Ciencia ficción ambientada en un futuro pasado ¡que curioso es leer sobre fechas que ya hemos sobrepasado!, muy setentera y, como muchas de las distopías de la época se equivoca en muchísimas cosas pero aciertan en otras que hoy en día son cotidianas y no nos causan ningún pasmo. El libro en sí no está mal, se deja leer, pero no es ninguna obra maestra.
No está mal.
En 1970, el total mundial superaba las cien mil (dos tercios de ellas estaban en los Estados Unidos); en 2018, el total se aproximaba a las cuatrocientas mil, de las cuales había menos de un tercio en los Estados Unidos. Los principios aún seguían siendo los mismos que los del motor analítico original o UNIVAC: los dos números uno y cero en secuencias controladas; pero las nuevas máquinas gigantes lograban velocidades de cerca de diez mil millones de pulsaciones por segundo, un millón de veces más rápidas que la UNIVAC. La miniaturización había permitido a las máquinas almacenar cantidades increíbles de información en pequeños discos magnéticos o cintas. Una técnica de almacenaje―láser desarrollada en principio por Honeywell, Inc. permitía grabar en una cinta magnética de mil trescientos metros el equivalente a doce páginas de información completa sobre cada uno y todos los habitantes de Europa, incluyendo la Unión Soviética.

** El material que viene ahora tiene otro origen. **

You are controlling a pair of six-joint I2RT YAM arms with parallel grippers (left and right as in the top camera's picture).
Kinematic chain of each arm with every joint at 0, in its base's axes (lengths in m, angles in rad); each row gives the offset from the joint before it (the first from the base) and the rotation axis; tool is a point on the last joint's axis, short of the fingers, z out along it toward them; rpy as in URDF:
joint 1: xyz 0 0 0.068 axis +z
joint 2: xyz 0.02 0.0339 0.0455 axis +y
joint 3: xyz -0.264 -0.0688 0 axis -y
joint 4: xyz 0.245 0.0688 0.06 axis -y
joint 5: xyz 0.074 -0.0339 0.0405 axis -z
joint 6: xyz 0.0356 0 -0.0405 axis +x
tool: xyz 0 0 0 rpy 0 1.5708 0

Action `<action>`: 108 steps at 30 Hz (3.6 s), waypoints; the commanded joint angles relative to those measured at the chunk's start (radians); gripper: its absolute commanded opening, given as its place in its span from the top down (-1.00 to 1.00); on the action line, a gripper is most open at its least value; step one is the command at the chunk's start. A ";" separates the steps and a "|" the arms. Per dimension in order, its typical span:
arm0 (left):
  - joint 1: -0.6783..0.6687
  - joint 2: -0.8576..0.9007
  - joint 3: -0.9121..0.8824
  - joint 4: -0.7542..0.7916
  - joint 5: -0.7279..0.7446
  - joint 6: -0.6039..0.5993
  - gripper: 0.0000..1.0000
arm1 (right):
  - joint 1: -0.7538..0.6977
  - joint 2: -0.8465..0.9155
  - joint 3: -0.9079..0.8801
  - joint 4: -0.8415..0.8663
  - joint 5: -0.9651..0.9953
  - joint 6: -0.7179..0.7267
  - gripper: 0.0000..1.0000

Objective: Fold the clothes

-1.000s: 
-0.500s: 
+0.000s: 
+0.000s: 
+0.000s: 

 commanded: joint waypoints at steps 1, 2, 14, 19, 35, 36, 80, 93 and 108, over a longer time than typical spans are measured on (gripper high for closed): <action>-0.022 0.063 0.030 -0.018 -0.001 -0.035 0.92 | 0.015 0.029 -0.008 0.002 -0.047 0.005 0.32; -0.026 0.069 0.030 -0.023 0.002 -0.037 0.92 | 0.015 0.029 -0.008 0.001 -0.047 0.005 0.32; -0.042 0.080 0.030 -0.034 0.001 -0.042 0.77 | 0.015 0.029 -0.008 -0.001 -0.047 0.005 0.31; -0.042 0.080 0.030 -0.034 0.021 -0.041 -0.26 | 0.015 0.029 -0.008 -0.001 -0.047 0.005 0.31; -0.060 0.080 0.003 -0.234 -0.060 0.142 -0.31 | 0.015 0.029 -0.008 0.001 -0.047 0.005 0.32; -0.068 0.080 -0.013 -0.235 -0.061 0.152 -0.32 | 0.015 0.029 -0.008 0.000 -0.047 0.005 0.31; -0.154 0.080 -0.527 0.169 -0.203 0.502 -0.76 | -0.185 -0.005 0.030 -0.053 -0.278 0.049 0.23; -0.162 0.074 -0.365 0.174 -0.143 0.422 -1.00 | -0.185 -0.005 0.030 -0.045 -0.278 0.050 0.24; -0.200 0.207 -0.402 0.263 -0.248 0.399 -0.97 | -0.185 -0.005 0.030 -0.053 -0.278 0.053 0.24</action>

El pop proletario revolucionario había sido el asunto durante décadas. Un pasatiempo favorito para estudiantes y graduados universitarios que jamás habían visto una fábrica por dentro, pero que sin embargo gozaban pensando que tenían conciencia social y que estaban decididos a propagar su mensaje al pueblo. Al pueblo, por otra parte, le importaba un comino. Había compañías de teatro progresistas en gira por el país (ganaban salarios tres o cuatro veces superiores a los medios del trabajador industrial) que explicaban al público (inevitablemente compuesto de estudiantes que rebosaban de celo revolucionario) cómo había que aplastar y destruir el orden establecido y edificar un mundo nuevo basado en la unidad y la fraternidad. El público escuchaba entusiasmado, todos se creían revolucionarios; luego volvían a sus universidades a prepararse para sus bien pagadas carreras.

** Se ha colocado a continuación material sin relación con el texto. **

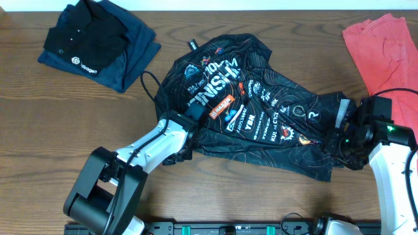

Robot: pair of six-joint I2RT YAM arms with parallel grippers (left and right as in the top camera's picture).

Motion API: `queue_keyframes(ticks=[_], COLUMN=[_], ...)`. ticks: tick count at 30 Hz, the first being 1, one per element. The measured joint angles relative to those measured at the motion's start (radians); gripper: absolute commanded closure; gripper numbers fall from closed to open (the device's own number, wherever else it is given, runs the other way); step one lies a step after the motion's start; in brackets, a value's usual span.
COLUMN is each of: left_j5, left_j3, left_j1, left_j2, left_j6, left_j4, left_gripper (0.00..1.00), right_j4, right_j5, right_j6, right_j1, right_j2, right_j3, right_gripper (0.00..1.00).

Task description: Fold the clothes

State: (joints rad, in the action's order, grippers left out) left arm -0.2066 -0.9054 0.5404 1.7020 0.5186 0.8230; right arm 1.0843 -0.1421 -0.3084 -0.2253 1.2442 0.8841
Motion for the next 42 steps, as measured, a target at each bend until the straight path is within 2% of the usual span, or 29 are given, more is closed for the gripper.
queue_keyframes(ticks=[3,5,9,15,22,36,42], left_j5=[-0.003,-0.009,-0.019,-0.028,-0.032,-0.033,-0.033], left_j3=[0.0,0.0,0.0,0.0,0.0,0.0,0.0], left_j1=[0.0,-0.001,-0.012,-0.041,-0.049,-0.049,-0.049], left_j2=[0.0,0.0,0.0,0.0,0.0,0.0,0.0], left_j6=[0.001,0.01,0.019,0.035,0.05,0.055,0.055], left_j4=[-0.001,-0.001,-0.001,0.0,0.0,-0.001,-0.001], left_gripper=[0.81,0.87,0.88,0.89,0.89,0.89,0.89], right_j4=[0.0,0.001,0.01,-0.005,-0.059,-0.192,-0.2], right_j5=[0.005,0.032,0.11,0.166,0.185,0.149,0.137], right_j6=[-0.002,-0.022,-0.085,-0.135,-0.201,-0.246,-0.315], right_j1=[0.0,0.0,0.0,0.0,0.0,0.0,0.0], right_j2=[0.0,0.0,0.0,0.0,-0.001,-0.001,-0.001], right_j3=[0.0,0.0,-0.003,-0.021,-0.145,-0.294,-0.335], right_gripper=[0.41,0.41,0.34,0.34,0.29,0.34,0.36])
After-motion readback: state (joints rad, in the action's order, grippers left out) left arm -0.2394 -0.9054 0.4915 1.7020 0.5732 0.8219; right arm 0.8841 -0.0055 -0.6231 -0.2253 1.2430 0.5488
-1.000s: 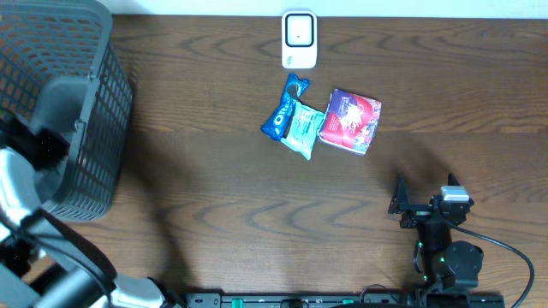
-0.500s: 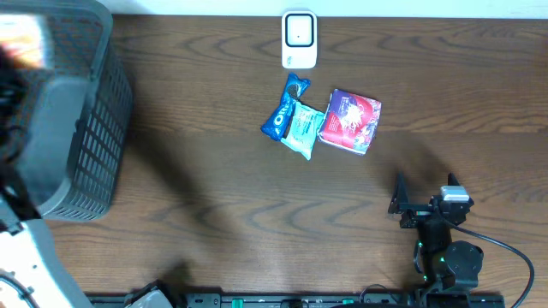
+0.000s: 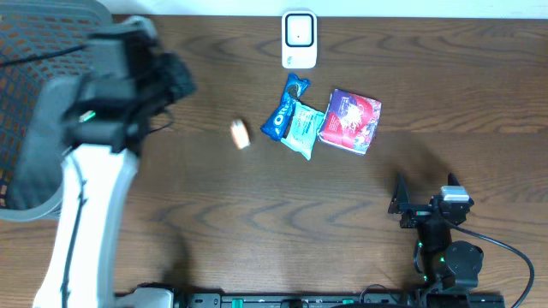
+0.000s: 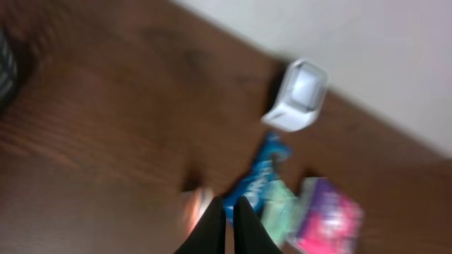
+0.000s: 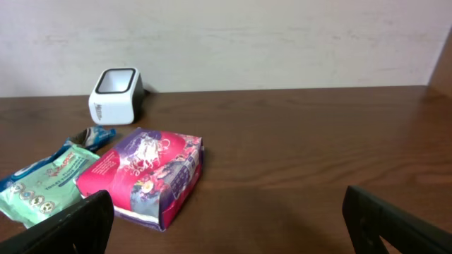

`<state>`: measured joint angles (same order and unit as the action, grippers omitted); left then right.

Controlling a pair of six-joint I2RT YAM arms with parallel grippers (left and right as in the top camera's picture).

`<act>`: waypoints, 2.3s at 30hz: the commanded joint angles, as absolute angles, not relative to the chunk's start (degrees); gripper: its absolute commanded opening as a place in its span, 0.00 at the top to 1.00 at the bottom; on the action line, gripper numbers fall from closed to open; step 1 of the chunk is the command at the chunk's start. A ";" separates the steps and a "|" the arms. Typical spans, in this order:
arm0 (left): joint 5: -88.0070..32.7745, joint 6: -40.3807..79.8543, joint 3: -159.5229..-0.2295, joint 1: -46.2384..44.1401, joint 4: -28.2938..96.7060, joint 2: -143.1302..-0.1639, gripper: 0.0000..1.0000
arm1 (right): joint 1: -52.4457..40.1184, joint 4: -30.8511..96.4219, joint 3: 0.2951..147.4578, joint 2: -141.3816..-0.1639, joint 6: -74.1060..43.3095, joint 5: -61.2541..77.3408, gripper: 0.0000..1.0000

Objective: Scan the item barcode
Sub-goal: 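Carry the tissue pack past the scanner and release it left of the Oreo, then pull the left gripper back and hold it above the items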

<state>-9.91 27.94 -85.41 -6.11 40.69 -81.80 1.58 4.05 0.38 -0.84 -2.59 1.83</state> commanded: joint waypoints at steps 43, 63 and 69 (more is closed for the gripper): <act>-3.73 18.11 -85.30 -15.73 6.61 -128.16 0.46 | 1.83 4.27 0.32 -0.64 -3.36 1.85 0.01; -22.02 21.26 -85.30 -16.10 19.07 -111.09 0.40 | 1.83 4.27 0.32 -0.64 -3.36 1.85 0.01; -21.82 21.26 -85.30 -13.69 24.36 -103.53 0.20 | 1.83 4.27 0.32 -0.64 -3.36 1.83 0.01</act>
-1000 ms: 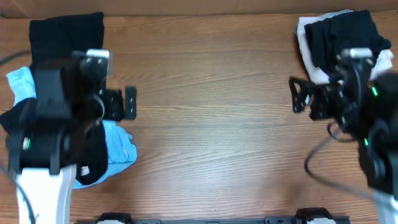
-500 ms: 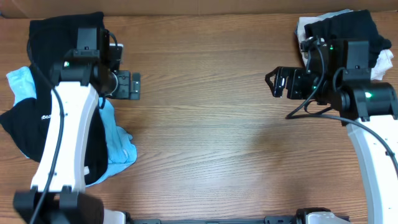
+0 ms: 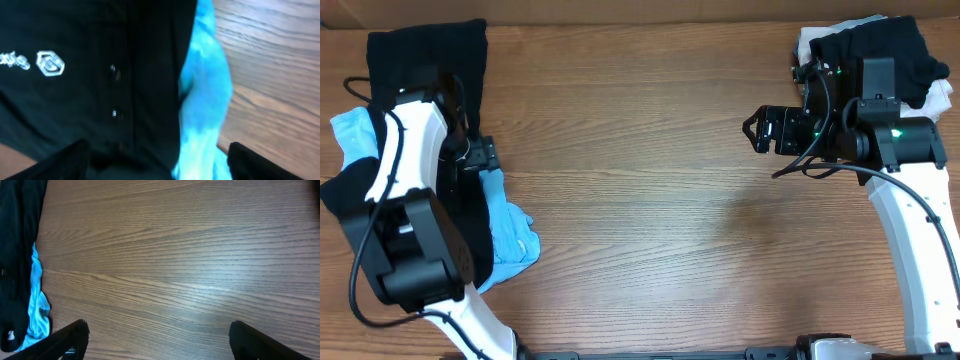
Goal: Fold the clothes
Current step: 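Reach the left gripper to the black shirt on the blue shirt and grasp it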
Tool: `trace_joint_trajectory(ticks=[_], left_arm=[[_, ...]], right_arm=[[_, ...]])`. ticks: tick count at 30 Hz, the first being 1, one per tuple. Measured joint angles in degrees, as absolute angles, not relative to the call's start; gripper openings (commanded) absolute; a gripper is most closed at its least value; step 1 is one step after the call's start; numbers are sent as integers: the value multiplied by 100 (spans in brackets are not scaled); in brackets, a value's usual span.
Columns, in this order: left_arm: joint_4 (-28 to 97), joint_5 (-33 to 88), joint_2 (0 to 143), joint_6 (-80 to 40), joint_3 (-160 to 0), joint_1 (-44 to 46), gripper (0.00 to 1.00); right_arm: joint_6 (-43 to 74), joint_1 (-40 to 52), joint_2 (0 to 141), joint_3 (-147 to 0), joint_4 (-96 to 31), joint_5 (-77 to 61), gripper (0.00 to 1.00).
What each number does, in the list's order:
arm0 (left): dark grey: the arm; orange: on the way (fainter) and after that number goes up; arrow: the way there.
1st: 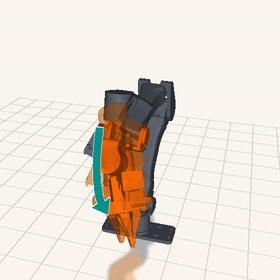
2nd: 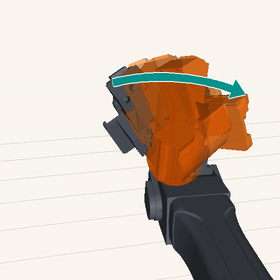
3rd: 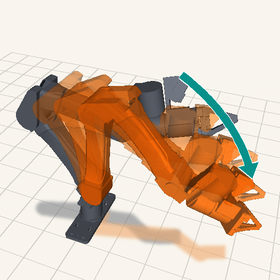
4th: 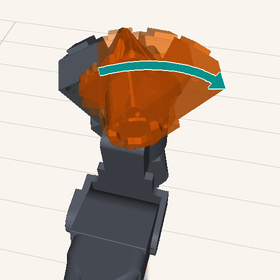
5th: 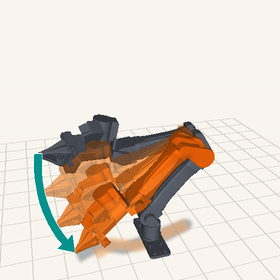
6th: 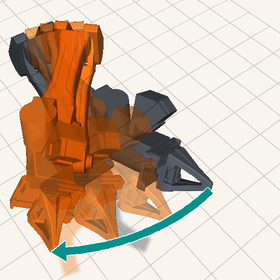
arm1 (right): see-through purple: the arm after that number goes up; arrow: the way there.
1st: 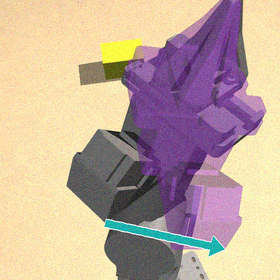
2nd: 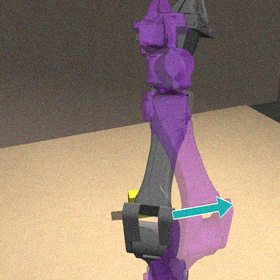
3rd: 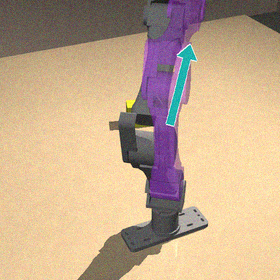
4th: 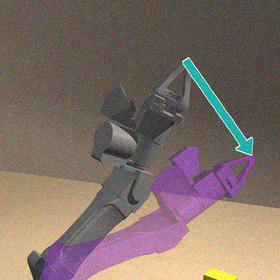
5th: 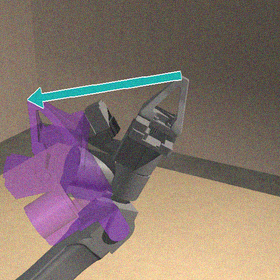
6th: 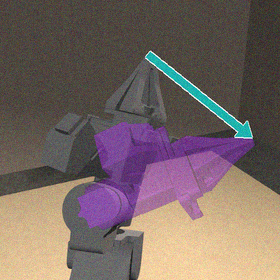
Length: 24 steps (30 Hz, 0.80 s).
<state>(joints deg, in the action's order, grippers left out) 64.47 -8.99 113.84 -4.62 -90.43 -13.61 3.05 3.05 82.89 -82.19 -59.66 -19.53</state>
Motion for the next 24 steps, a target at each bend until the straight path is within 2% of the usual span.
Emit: trace_joint_trajectory(ticks=[3,5,11,18,24], left_arm=[[6243,-910,11601,-491,-9043,-1361,50],[6128,-908,11754,-545,-9045,-1361,41],[6077,-930,12197,-565,-9048,-1361,37],[6080,-1063,12390,-574,-9048,-1361,22],[6163,-1151,12390,-572,-9078,-1361,18]], right_arm=[[303,305,8311,-8219,-5966,-1955,89],[298,305,8324,-8219,-5970,-1955,89],[303,305,8388,-8219,-6023,-1955,88],[303,305,8401,-8219,-6020,-1955,88],[303,305,8401,-8219,-6016,-1955,88]])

Así todo el mundo estaba contento, todos los cantantes y las compañías de teatro revolucionarios y progresistas ganaban fantásticas cantidades de dinero. En otros tiempos, las canciones y las obras de teatro revolucionarias realmente habían significado algo; pero cuando la revolución se convirtió en una moda entre los adolescentes, degeneró enseguida, pasando a ser sólo otro gran negocio, uno de los más provechosos del país. Este género seductor, absurdo y soso se convirtió inevitablemente en éxito rentabilísimo, pues afectaba a los adolescentes en su punto más débil: el deseo de hacer algo meritorio sin riesgo, y el deseo de rebelarse contra la autoridad paterna. Así, escuchaban los discos y veían las obras revolucionarias, financiadas por el mismo orden establecido que afirmaban odiar y que obtenía de ellas cuantiosos beneficios. Se tragaban las atrocidades tan habilidosamente descritas por los autores y actores más de moda, que jamás habían visto un obrero, y que se sentirían sumamente desilusionados si por casualidad viesen uno. Hablaban de propagar el mensaje entre las masas, pero distribuían su música en discos y cassettes que exigían un equipo que ningún trabajador podía permitirse comprar. Todo lo cual significaba que en realidad nada había cambiado desde la primera aparición de los medios de comunicación de masas.